A centrally provided Miniforge module is available on Jetstream images. First initialize Lmod, then load Miniforge (repeat this in each new shell) and create the two Conda environments used below (one for the model server, one for the web UI).

source /etc/profile.d/lmod.sh
module load miniforge
conda init

After running conda init, reload your shell so conda is available: run exec bash -l (avoids logging out and back in).

In non-interactive shells (for example over SSH in a script, inside nohup, or in systemd), prefer conda run -n ENV ... instead of conda activate ENV. The latter depends on shell initialization and is less reliable outside an interactive login shell.

Serve the model with llama.cpp (OpenAI-compatible server)

We use llama.cpp via the llama-cpp-python package, which provides an OpenAI-style HTTP API (default port 8000) that Open WebUI can connect to.

Create an environment and install. Remember to initialize Lmod and then module load miniforge first in any new shell.

The last pip install step may take several minutes to compile llama.cpp from source, so please be patient.

source /etc/profile.d/lmod.sh
module load miniforge
conda create -y -n llama python=3.11
conda activate llama
conda install -y cmake ninja scikit-build-core huggingface_hub
module load nvhpc/24.7/nvhpc
# Enable CUDA acceleration with explicit compilers, arch, release build
CMAKE_ARGS="-DGGML_CUDA=on -DCMAKE_CUDA_COMPILER=$(which nvcc) -DCMAKE_C_COMPILER=$(which gcc) -DCMAKE_CXX_COMPILER=$(which g++) -DCMAKE_CUDA_ARCHITECTURES=80 -DCMAKE_BUILD_TYPE=Release" \
    conda run -n llama python -m pip install --no-cache-dir --no-build-isolation --force-reinstall "llama-cpp-python[server]==0.3.16"

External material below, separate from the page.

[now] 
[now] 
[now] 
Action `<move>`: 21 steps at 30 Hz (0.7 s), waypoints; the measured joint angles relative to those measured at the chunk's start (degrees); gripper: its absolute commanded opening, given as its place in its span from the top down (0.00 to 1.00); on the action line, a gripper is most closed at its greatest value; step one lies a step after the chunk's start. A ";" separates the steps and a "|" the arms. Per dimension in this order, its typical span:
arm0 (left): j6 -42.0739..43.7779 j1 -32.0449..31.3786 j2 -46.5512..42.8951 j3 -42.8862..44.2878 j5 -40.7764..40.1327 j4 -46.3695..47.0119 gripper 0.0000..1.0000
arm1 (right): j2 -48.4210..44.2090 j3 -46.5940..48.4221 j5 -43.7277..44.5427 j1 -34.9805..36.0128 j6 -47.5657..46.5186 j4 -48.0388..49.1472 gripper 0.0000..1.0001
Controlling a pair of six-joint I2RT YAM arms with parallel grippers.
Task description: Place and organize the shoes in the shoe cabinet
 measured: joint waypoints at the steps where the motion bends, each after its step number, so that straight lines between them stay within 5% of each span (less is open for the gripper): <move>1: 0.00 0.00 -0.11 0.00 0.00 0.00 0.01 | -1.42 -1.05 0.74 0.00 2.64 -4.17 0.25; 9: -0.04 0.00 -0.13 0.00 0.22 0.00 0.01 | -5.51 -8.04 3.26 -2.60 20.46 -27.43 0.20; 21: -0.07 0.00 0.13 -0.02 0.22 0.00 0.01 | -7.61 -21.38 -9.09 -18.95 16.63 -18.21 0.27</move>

As of March 11, 2026, 0.3.16 was the newest published llama-cpp-python release.

Download the quantized GGUF file (Q3_K_M variant) from the QuantFactory model page: https://huggingface.co/QuantFactory/Meta-Llama-3.1-8B-Instruct-GGUF

Set these variables once:

export HF_REPO="QuantFactory/Meta-Llama-3.1-8B-Instruct-GGUF"
export MODEL="Meta-Llama-3.1-8B-Instruct.Q3_K_M.gguf"
mkdir -p ~/models
hf download "$HF_REPO" \
    "$MODEL" \
    --local-dir ~/models

If you are not authenticated to Hugging Face, downloads still work for this model but may be subject to lower rate limits.

Test run (Ctrl-C to stop):

source /etc/profile.d/lmod.sh
module load miniforge nvhpc/24.7/nvhpc
conda activate llama
python -m llama_cpp.server \
    --model "$HOME/models/$MODEL" \
    --chat_format llama-3 \
    --n_ctx 8192 \
    --n_gpu_layers -1 \
    --port 8000

--n_gpu_layers -1 tells llama.cpp to offload all model layers to the GPU (full GPU inference). Without this flag the default is CPU layers (n_gpu_layers=0), which results in only ~1 GB of VRAM being used and much slower generation. Full offload of this 8B Q3_K_M model plus context buffers should occupy roughly 8–9 GB VRAM at --n_ctx 8192 on first real requests. If it fails to start with an out‑of‑memory (OOM) error you have a few mitigation options (apply one, then retry):

The nvhpc/24.7/nvhpc module must still be loaded at runtime, not only during the build. Without it, llama_cpp may fail to import with an error like libcudart.so.12: cannot open shared object file.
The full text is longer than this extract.